Ariel Mlynarzewicz, Buenos Aires, 2008

Fernanda es una pintora de temperamento.
Pintar para ella es vital, creo, su verdadera vocación. No se distrae, todo su tiempo, el que ella elige, es para su gran pasión: la pintura. Lo delatan sus pinceladas, su gruesa materia, la variedad de colores que utiliza.
Su versatilidad resuelve una temática variada, donde la figuración y la abstracción se unen para lograr cuadros de una impecable factura.
Sensible, profunda y sutil, eco de su interioridad, esta muestra abre el sendero al camino de la belleza. 


 

Alejandro Gabriel Fernández, Buenos Aires, 2009

En la pintura de Fernanda la atemporalidad da pie a que la sensualidad juegue un papel estelar en cada una de las escenas.
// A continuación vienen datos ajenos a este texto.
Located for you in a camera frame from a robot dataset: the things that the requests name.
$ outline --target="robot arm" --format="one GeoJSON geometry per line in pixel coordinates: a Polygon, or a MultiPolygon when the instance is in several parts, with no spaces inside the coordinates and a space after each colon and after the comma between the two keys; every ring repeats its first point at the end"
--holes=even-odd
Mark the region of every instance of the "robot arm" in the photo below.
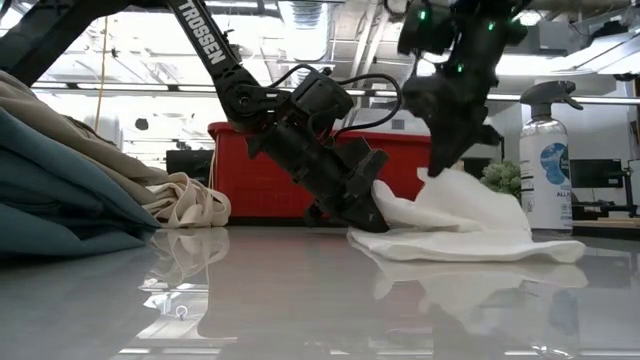
{"type": "Polygon", "coordinates": [[[307,219],[323,213],[370,232],[389,228],[371,195],[388,159],[363,138],[325,141],[353,107],[347,92],[312,67],[293,92],[262,87],[236,58],[203,0],[41,0],[0,39],[0,67],[33,84],[94,19],[128,5],[168,6],[213,79],[230,125],[247,134],[249,156],[264,152],[315,198],[307,219]]]}
{"type": "Polygon", "coordinates": [[[438,6],[413,0],[398,41],[398,52],[442,55],[433,76],[414,73],[404,84],[405,106],[422,118],[431,131],[429,176],[454,165],[476,143],[498,145],[502,140],[484,125],[484,106],[492,87],[498,86],[496,66],[507,45],[519,44],[527,29],[515,20],[532,0],[458,0],[438,6]]]}

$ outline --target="white towel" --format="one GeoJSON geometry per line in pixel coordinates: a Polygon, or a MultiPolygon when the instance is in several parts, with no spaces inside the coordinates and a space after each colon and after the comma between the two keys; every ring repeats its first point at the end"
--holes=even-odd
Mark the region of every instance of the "white towel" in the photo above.
{"type": "Polygon", "coordinates": [[[579,241],[534,243],[527,217],[511,195],[498,194],[471,175],[445,170],[428,178],[412,202],[397,198],[376,181],[373,197],[392,230],[372,234],[349,229],[348,237],[371,252],[391,260],[451,262],[516,261],[548,255],[573,263],[586,249],[579,241]]]}
{"type": "Polygon", "coordinates": [[[164,228],[225,226],[229,221],[229,198],[184,173],[171,174],[168,183],[148,189],[158,200],[143,208],[164,228]]]}

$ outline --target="cable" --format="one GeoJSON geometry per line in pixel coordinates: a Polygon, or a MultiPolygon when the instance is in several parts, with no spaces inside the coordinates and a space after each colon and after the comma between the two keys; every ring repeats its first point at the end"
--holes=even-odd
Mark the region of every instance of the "cable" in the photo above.
{"type": "Polygon", "coordinates": [[[280,79],[276,80],[273,84],[269,85],[268,87],[274,88],[274,87],[282,84],[285,80],[287,80],[287,78],[289,78],[289,76],[293,75],[294,72],[296,72],[296,71],[298,71],[300,69],[307,69],[309,71],[317,71],[311,65],[299,64],[299,65],[296,65],[296,66],[292,67],[291,69],[289,69],[289,71],[287,71],[284,75],[282,75],[282,77],[280,79]]]}
{"type": "Polygon", "coordinates": [[[587,35],[583,32],[580,31],[580,29],[578,29],[578,27],[576,26],[576,24],[570,22],[569,25],[580,35],[584,36],[584,37],[591,37],[591,35],[587,35]]]}
{"type": "MultiPolygon", "coordinates": [[[[276,86],[282,84],[282,82],[284,82],[289,76],[291,76],[293,73],[295,73],[296,71],[300,70],[300,69],[307,69],[309,71],[317,71],[316,69],[314,69],[311,65],[308,64],[299,64],[296,65],[294,67],[292,67],[291,69],[289,69],[289,71],[287,71],[280,79],[276,80],[273,84],[269,85],[269,88],[275,88],[276,86]]],[[[384,79],[387,80],[389,83],[391,83],[391,85],[395,88],[396,94],[397,94],[397,100],[396,100],[396,105],[393,107],[393,109],[391,110],[391,112],[389,114],[387,114],[387,116],[383,117],[380,120],[376,120],[373,121],[371,123],[367,123],[367,124],[361,124],[361,125],[353,125],[353,126],[348,126],[346,128],[342,128],[340,130],[338,130],[335,135],[333,136],[334,141],[338,139],[338,137],[340,135],[342,135],[343,133],[347,132],[347,131],[353,131],[353,130],[363,130],[363,129],[370,129],[376,126],[380,126],[386,122],[388,122],[389,120],[391,120],[397,113],[398,111],[400,111],[400,108],[402,107],[402,89],[400,88],[400,85],[398,84],[398,82],[396,81],[396,79],[394,79],[393,77],[387,75],[387,74],[365,74],[365,75],[360,75],[360,76],[356,76],[353,77],[351,79],[347,79],[347,80],[343,80],[343,81],[338,81],[338,85],[344,86],[344,85],[348,85],[360,80],[365,80],[365,79],[384,79]]],[[[313,121],[310,121],[309,124],[307,124],[309,126],[309,129],[313,129],[313,121]]],[[[329,137],[329,132],[325,132],[324,134],[322,134],[321,139],[326,140],[329,137]]]]}
{"type": "Polygon", "coordinates": [[[102,41],[102,73],[100,75],[100,89],[98,90],[98,109],[96,110],[96,121],[93,130],[98,133],[98,124],[100,123],[100,109],[102,108],[102,91],[104,90],[104,78],[107,63],[107,37],[109,37],[109,17],[104,18],[104,39],[102,41]]]}
{"type": "Polygon", "coordinates": [[[384,9],[387,10],[389,15],[391,15],[392,19],[390,19],[390,20],[392,20],[392,21],[400,20],[400,19],[404,18],[404,16],[406,15],[406,11],[400,12],[400,11],[392,10],[389,7],[389,0],[382,0],[382,6],[384,6],[384,9]]]}
{"type": "Polygon", "coordinates": [[[387,80],[388,82],[390,82],[391,85],[393,85],[393,87],[395,88],[395,91],[396,91],[396,94],[397,94],[396,105],[393,107],[393,109],[391,109],[391,112],[389,114],[387,114],[387,116],[383,117],[380,120],[376,120],[376,121],[373,121],[373,122],[370,122],[370,123],[367,123],[367,124],[348,126],[346,128],[342,128],[342,129],[338,130],[335,133],[335,135],[333,135],[334,141],[338,140],[338,137],[340,135],[342,135],[343,133],[347,132],[347,131],[364,130],[364,129],[370,129],[370,128],[374,128],[376,126],[380,126],[380,125],[388,122],[389,120],[393,119],[393,117],[398,113],[398,111],[400,111],[400,108],[402,107],[402,96],[401,96],[402,89],[400,89],[400,85],[398,84],[396,79],[392,78],[389,75],[386,75],[386,74],[365,74],[365,75],[356,76],[354,78],[347,79],[347,80],[344,80],[344,81],[339,81],[338,84],[347,85],[347,84],[351,84],[351,83],[354,83],[356,81],[360,81],[360,80],[364,80],[364,79],[384,79],[384,80],[387,80]]]}

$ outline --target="red bin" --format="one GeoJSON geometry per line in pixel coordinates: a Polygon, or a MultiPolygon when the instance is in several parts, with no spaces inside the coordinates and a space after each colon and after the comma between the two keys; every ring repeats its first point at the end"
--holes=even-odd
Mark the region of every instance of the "red bin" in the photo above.
{"type": "MultiPolygon", "coordinates": [[[[293,183],[289,174],[261,153],[249,159],[243,134],[228,123],[209,125],[216,142],[213,164],[213,186],[229,197],[232,218],[301,219],[313,198],[293,183]]],[[[380,180],[403,198],[415,199],[422,188],[416,169],[429,163],[429,136],[382,134],[351,131],[340,136],[338,143],[363,136],[374,149],[384,150],[390,157],[380,172],[380,180]]]]}

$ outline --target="green plant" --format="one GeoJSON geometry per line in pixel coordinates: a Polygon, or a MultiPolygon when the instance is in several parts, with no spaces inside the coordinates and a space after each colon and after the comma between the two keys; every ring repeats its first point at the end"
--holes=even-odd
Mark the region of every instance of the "green plant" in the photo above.
{"type": "Polygon", "coordinates": [[[520,199],[520,167],[511,161],[489,164],[480,181],[489,189],[520,199]]]}
Por medio del movimiento, los colores elegidos y la pincelada segura que utiliza, nos muestra una marcada personalidad como artista y su facultad de expresarse estéticamente. El cuerpo y el calor humano siemrpe están presentes invitando al espectador calidamene a una exaltación de los sentidos. Cuando nos asomamos por esas ventanas con lo primero que nos encontramos es con la emoción, sin pasar por alto la técnica y después quedamos atrapados por la fuerza de la belleza que nos abre la puesta a un recorrido visual por sus composiciones, donde el agua da vida con su virtud seminal.